Model & Fine-Tuning Strategies

The core model used is google/muril-base-cased. A custom classification head is added on top of the [CLS] token representation, consisting of a linear layer, ReLU activation, dropout, and a final linear layer for binary classification.

The notebook (MuRIL Selective Fine Tuning.ipynb) implements three distinct fine-tuning approaches:

1. Selective Base Model Fine-Tuning

  • Freezes the lower layers of the MuRIL encoder.
  • Unfreezes only the top layers (layers 9, 10, and 11) and the classification head.
  • Uses BCEWithLogitsLoss (or BCELoss with Sigmoid) and AdamW optimizer.

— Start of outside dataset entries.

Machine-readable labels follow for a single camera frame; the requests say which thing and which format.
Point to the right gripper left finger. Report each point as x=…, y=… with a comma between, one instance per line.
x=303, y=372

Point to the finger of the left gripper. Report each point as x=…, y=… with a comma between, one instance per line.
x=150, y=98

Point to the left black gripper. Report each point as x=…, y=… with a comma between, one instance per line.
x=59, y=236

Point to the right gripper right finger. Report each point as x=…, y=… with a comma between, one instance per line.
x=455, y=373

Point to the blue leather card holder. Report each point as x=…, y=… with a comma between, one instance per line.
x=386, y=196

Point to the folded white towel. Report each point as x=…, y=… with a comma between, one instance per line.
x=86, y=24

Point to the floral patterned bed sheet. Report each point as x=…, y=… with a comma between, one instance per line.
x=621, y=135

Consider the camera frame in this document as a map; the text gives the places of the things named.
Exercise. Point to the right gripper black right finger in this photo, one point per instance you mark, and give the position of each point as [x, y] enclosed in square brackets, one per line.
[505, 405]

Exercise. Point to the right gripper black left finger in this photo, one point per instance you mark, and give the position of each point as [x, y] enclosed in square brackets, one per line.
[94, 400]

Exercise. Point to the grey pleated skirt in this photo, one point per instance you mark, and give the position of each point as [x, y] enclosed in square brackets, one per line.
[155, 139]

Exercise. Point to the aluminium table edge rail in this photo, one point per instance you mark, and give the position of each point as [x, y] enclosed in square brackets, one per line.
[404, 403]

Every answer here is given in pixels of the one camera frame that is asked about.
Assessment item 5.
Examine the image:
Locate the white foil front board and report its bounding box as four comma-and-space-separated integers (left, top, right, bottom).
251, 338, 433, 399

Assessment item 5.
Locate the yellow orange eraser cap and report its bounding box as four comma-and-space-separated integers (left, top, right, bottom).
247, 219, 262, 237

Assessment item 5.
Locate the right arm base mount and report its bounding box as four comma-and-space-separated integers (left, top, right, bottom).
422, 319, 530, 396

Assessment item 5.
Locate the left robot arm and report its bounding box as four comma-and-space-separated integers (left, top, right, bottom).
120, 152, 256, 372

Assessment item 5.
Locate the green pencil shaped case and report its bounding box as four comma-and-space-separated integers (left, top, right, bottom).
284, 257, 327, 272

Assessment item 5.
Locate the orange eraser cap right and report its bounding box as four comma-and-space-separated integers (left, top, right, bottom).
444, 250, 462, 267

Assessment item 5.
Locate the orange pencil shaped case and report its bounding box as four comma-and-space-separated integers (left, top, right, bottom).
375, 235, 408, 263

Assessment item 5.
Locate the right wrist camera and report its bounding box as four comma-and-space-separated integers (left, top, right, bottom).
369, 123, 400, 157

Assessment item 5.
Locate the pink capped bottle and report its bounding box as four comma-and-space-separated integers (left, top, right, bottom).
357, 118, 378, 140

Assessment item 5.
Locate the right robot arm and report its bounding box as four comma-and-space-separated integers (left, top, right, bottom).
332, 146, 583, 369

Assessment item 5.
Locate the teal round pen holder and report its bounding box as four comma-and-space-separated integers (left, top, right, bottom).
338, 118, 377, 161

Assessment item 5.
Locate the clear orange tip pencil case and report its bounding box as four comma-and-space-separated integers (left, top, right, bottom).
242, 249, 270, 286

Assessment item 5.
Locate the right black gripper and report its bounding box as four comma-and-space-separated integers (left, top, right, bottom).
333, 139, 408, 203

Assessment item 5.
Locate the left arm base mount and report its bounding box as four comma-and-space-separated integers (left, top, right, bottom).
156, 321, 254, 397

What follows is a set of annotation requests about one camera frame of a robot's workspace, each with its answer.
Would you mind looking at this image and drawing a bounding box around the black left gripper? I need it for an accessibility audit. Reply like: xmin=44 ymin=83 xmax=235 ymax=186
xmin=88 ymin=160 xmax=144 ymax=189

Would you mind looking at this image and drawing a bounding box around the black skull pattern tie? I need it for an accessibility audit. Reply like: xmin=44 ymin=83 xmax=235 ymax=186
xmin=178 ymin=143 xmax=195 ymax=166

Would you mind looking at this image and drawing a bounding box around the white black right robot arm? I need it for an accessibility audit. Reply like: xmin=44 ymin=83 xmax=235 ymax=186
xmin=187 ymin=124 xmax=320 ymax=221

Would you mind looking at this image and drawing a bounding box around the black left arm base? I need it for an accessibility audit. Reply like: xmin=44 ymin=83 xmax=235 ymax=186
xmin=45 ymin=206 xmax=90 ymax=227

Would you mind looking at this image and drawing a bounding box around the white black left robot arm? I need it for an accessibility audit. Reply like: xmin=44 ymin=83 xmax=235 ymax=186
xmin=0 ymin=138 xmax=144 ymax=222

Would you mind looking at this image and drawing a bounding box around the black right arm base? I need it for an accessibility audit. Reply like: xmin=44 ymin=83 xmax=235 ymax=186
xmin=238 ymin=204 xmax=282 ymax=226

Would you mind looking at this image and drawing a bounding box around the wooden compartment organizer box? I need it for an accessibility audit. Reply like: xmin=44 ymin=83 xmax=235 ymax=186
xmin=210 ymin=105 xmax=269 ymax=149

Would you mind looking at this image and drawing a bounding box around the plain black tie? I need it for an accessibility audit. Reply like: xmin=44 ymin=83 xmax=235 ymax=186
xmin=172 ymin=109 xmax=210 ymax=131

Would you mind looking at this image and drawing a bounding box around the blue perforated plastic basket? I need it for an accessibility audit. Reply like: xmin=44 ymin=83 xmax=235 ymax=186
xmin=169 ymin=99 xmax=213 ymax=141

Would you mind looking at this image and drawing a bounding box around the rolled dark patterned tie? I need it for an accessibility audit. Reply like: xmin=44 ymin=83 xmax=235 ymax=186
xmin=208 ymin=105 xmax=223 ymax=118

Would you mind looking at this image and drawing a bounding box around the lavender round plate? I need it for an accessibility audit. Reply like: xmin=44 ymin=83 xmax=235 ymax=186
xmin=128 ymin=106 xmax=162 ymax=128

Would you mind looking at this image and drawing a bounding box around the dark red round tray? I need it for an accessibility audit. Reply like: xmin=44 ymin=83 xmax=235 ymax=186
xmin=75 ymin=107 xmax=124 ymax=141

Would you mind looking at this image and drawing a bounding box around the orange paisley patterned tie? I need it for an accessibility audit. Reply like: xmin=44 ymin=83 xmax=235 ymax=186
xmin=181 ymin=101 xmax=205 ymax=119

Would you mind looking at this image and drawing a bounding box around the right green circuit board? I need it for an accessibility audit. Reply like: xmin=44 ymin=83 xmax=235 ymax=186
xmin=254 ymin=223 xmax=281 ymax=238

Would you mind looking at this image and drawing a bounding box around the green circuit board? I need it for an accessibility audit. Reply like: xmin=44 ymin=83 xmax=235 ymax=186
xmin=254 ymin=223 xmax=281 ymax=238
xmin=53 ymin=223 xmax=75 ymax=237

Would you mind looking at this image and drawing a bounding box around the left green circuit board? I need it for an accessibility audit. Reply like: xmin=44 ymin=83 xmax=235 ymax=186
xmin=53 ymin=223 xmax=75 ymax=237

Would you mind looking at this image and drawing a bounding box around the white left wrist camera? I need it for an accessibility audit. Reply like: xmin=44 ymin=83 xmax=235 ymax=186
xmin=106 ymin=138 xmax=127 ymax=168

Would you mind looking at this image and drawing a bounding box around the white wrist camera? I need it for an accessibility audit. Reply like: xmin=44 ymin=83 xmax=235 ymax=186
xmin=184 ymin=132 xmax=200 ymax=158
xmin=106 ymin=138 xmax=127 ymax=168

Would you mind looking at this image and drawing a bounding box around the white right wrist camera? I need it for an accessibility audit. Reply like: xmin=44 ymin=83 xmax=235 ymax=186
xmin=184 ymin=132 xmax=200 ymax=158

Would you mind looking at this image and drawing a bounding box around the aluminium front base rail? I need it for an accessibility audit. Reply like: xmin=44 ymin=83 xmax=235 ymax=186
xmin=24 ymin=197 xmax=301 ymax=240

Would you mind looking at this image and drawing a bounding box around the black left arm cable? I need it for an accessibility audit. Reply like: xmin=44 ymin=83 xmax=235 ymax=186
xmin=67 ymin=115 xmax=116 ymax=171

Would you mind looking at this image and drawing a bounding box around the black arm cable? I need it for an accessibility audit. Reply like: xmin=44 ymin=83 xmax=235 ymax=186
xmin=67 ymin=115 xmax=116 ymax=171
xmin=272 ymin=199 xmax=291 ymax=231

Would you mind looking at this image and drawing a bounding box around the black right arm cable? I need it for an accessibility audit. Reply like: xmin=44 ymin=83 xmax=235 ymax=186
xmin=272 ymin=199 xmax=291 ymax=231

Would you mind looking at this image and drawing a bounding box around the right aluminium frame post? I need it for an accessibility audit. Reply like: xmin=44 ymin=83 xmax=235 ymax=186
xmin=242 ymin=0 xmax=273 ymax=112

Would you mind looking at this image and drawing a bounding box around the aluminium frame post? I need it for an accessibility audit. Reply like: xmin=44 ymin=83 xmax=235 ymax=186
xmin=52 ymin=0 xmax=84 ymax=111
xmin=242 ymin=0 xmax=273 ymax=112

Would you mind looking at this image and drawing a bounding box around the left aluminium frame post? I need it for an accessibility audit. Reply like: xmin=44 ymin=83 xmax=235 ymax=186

2. Parameter-Efficient Fine-Tuning (PEFT) using LoRA

  • Implements Low-Rank Adaptation (LoRA) using the peft library.
  • Targets the query and value attention modules.
  • Significantly reduces the number of trainable parameters while maintaining performance.

3. Quantized LoRA (QLoRA)

  • Loads the base MuRIL model in 4-bit precision using bitsandbytes (nf4 quantization type, double quantization, and bfloat16/float16 compute dtype).
  • Applies LoRA adapters on top of the quantized model.
  • Explores both selective target modules (query, value) and full-model target modules (query, key, value, dense) for maximum efficiency and performance on limited hardware.

Requirements

To run the notebook, you will need the following libraries:

  • torch
  • pandas
  • numpy
  • scikit-learn
  • transformers
  • peft
  • accelerate
  • bitsandbytes
  • matplotlib

You can install the required PEFT and quantization libraries using:

pip install transformers peft accelerate bitsandbytes

Usage

  1. Clone the repository.
  2. Ensure the dataset files are located in the offensive_dataset/ directory (or update the paths in the notebook accordingly).
  3. Open MuRIL Selective Fine Tuning.ipynb in Jupyter Notebook, Google Colab, or VS Code.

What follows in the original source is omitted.